## Data for this task

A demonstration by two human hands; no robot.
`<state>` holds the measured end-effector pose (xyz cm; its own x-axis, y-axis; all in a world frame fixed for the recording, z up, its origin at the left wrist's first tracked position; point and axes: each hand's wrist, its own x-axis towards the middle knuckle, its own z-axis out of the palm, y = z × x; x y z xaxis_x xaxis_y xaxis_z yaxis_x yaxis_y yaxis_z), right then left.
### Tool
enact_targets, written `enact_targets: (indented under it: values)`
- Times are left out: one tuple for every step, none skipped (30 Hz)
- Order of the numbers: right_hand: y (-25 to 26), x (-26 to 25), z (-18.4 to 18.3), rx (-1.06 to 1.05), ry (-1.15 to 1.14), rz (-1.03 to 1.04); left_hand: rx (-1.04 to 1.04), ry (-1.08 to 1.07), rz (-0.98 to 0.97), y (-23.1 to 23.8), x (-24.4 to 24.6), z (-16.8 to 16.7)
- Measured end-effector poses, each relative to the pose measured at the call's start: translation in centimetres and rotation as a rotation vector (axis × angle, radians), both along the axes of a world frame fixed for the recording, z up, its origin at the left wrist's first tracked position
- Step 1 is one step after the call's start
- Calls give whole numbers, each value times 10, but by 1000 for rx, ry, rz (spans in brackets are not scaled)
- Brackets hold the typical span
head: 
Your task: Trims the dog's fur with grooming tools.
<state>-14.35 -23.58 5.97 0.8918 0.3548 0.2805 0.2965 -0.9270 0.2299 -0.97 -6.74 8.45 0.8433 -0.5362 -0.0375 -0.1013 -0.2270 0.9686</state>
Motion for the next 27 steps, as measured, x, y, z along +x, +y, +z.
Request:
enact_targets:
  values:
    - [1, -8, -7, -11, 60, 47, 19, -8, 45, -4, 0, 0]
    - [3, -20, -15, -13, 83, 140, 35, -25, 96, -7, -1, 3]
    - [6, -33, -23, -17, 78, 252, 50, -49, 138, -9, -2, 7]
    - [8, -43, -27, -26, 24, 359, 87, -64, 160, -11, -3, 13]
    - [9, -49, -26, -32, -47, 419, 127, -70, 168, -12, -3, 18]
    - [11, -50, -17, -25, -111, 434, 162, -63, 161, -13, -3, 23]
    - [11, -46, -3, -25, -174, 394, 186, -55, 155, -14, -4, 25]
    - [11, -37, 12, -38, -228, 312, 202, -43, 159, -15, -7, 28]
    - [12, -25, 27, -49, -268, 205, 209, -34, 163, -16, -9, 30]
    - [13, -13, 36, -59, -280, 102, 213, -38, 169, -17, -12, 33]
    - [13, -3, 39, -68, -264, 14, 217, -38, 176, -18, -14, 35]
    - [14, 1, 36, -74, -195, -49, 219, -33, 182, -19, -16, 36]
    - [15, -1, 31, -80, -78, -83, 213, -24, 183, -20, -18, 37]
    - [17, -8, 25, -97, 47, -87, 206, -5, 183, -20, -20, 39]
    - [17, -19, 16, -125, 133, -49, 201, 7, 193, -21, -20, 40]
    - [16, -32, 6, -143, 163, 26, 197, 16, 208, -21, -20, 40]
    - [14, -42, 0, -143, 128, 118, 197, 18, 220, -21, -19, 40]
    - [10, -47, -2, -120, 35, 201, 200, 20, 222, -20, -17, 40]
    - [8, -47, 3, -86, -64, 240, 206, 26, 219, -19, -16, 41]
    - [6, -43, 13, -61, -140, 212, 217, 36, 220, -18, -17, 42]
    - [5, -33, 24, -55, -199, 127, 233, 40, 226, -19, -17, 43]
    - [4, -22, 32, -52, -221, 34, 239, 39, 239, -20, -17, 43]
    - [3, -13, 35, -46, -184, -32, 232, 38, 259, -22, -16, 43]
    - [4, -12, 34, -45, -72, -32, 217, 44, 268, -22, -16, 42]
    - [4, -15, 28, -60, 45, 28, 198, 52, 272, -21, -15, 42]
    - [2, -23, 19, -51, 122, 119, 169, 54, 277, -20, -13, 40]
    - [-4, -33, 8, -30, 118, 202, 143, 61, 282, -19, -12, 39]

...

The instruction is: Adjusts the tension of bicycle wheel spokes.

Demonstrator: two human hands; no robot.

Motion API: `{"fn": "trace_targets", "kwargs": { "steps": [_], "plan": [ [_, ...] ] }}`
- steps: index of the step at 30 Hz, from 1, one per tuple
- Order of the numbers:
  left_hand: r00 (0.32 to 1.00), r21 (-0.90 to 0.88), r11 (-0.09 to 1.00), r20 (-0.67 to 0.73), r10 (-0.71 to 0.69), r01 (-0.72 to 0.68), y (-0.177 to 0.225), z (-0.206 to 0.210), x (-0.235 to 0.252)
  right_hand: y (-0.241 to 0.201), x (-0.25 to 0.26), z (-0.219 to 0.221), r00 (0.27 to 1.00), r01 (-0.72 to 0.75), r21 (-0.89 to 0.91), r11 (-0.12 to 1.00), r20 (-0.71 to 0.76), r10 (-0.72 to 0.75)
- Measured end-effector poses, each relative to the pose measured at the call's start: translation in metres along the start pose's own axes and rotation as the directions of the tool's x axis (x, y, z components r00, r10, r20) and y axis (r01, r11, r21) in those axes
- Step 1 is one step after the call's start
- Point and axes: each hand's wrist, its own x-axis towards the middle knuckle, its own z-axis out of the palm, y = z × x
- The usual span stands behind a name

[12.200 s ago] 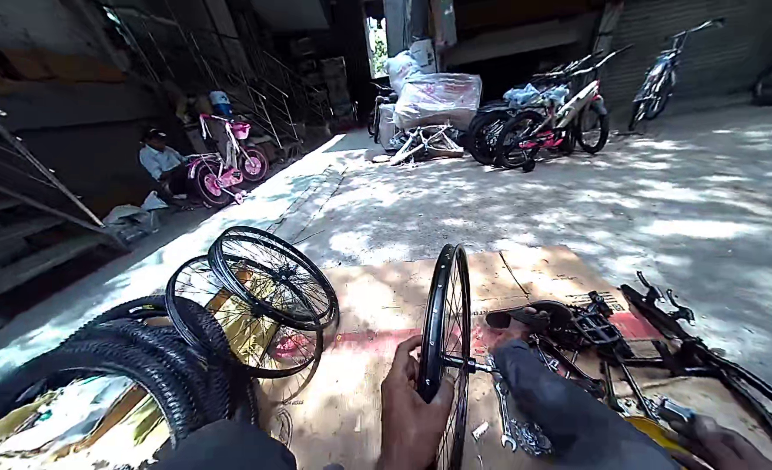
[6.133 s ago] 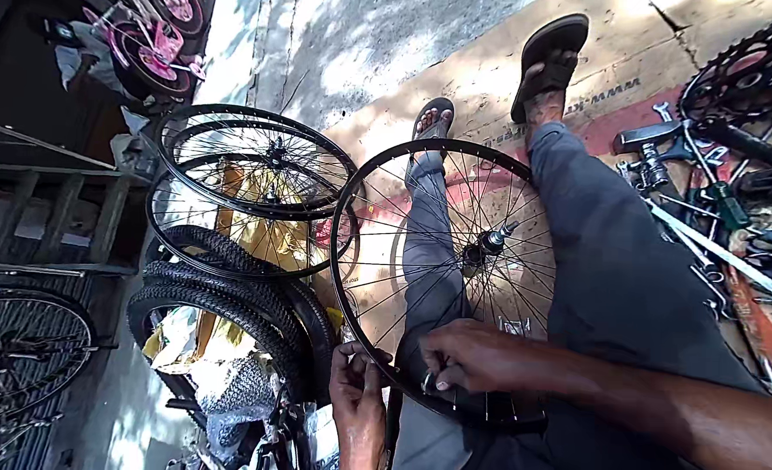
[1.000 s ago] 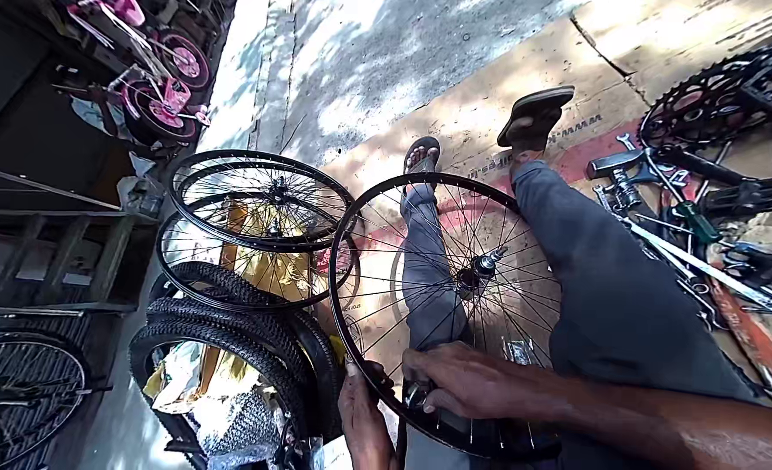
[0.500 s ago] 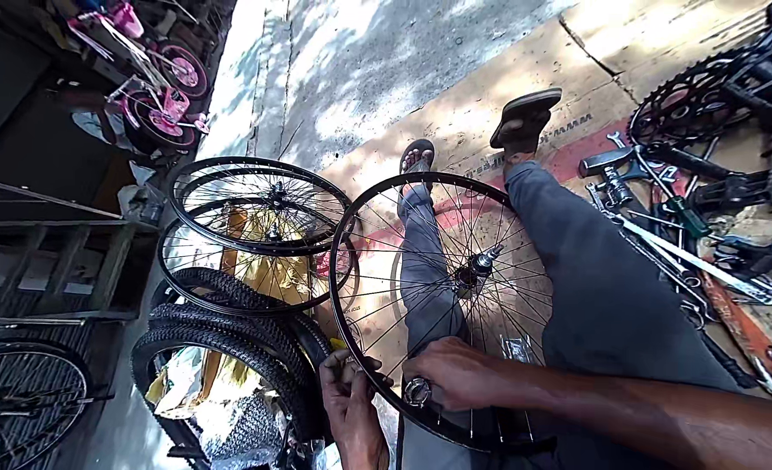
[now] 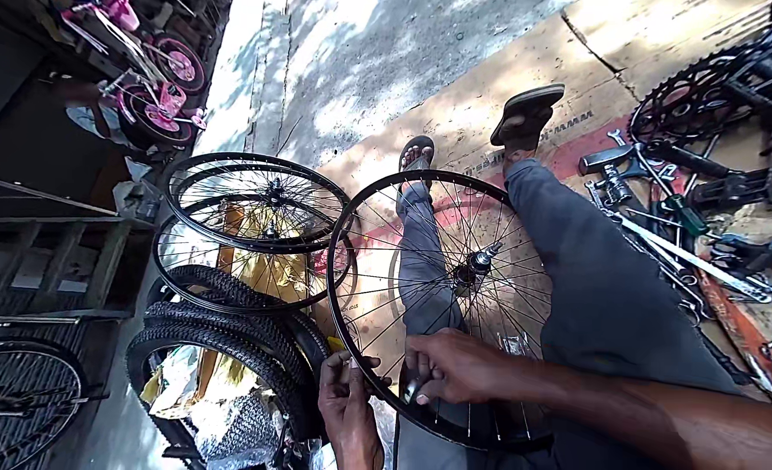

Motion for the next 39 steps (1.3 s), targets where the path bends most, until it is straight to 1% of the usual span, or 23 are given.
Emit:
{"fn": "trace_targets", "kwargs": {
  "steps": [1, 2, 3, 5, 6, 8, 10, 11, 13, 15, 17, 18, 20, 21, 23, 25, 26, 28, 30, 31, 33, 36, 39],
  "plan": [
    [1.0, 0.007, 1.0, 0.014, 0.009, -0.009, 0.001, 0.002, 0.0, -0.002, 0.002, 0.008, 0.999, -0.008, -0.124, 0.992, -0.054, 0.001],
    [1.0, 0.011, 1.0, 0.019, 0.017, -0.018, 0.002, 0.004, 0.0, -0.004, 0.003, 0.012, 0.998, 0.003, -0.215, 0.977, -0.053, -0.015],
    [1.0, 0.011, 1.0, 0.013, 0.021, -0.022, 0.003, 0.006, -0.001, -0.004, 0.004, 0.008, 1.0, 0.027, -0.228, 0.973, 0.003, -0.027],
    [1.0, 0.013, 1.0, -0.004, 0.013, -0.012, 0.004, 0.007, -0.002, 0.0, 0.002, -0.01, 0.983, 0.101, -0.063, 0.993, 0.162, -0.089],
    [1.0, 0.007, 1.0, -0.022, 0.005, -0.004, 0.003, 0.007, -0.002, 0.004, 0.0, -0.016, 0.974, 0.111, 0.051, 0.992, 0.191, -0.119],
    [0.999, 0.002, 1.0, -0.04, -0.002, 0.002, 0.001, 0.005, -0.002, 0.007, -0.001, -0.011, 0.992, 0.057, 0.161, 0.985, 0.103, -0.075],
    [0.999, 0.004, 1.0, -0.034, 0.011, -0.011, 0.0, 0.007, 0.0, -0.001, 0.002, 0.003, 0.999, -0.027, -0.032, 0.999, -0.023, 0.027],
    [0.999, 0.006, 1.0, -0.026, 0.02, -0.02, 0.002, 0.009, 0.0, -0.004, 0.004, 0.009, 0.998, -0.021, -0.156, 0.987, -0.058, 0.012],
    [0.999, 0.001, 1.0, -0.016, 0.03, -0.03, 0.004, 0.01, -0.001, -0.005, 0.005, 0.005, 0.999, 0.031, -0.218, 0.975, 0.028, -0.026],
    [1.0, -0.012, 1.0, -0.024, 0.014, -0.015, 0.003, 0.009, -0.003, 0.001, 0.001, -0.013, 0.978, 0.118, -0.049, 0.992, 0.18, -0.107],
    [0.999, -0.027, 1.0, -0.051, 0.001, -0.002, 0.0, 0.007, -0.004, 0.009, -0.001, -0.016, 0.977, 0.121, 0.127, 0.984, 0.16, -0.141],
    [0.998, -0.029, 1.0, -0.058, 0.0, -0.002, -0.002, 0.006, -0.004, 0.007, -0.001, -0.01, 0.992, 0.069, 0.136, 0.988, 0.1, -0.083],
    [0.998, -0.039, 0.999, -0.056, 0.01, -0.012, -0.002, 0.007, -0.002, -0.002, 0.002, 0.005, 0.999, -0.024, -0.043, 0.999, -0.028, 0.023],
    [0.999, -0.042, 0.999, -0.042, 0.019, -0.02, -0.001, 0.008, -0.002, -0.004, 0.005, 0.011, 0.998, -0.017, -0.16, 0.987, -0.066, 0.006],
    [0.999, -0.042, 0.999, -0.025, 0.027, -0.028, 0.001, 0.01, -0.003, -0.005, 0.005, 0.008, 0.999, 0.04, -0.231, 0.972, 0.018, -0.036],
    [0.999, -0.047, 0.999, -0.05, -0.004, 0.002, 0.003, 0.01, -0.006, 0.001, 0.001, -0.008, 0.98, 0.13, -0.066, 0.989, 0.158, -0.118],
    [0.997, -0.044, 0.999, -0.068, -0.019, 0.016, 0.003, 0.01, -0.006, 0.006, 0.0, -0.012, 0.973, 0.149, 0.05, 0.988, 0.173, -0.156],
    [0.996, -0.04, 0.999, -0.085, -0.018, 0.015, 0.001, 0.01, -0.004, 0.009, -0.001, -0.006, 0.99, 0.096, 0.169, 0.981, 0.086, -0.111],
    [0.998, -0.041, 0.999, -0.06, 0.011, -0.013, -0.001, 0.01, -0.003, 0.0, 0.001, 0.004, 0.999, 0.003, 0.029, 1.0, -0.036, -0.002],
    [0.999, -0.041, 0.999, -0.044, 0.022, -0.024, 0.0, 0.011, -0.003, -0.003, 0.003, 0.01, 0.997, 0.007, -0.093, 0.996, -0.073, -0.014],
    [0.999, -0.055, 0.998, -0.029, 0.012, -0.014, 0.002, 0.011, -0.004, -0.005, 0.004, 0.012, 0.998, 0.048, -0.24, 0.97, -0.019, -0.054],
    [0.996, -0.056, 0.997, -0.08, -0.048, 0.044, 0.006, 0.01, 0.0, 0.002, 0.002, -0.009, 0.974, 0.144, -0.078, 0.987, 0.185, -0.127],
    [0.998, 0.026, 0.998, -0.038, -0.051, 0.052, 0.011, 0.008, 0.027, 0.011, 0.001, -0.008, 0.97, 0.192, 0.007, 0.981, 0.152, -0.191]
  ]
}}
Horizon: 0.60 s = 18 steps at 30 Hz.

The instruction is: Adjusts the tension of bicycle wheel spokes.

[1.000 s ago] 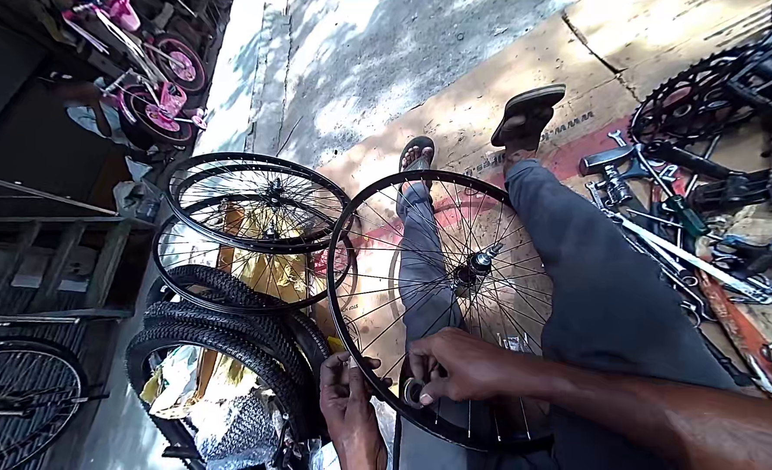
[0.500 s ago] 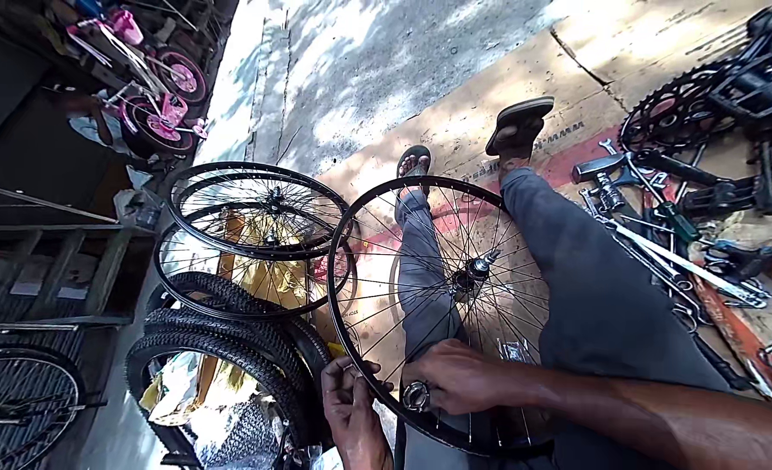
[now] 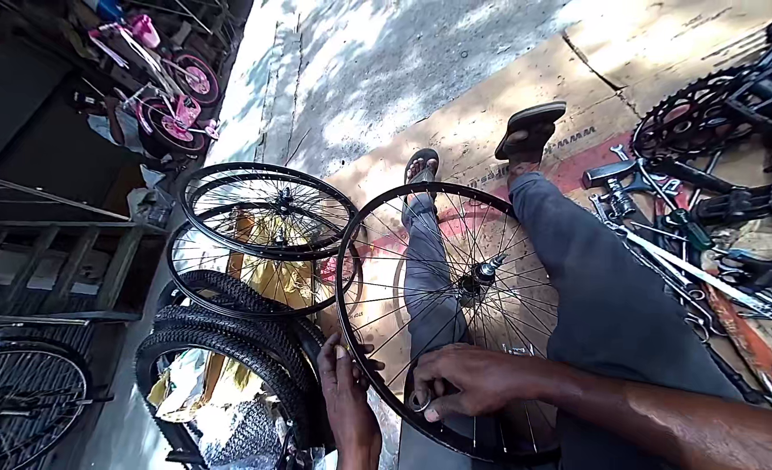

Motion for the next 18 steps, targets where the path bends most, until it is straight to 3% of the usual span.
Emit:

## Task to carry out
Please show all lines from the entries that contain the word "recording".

## Response to this task
`<state>` holds the measured end-effector pose (xyz cm; its own x-axis, y-axis; all in a world frame fixed for the recording, z up, its origin at the left wrist's first tracked position; point and axes: each hand's wrist, its own x-axis towards the middle knuckle, its own z-axis out of the palm, y = z × x; x y z xaxis_x xaxis_y xaxis_z yaxis_x yaxis_y yaxis_z), right then left.
- Measured end-effector poses, each relative to the pose measured at the call's start: translation in centimetres and rotation as a rotation vector (axis × angle, radians), both along the axes of a world frame fixed for the recording, z up, its origin at the left wrist's first tracked position

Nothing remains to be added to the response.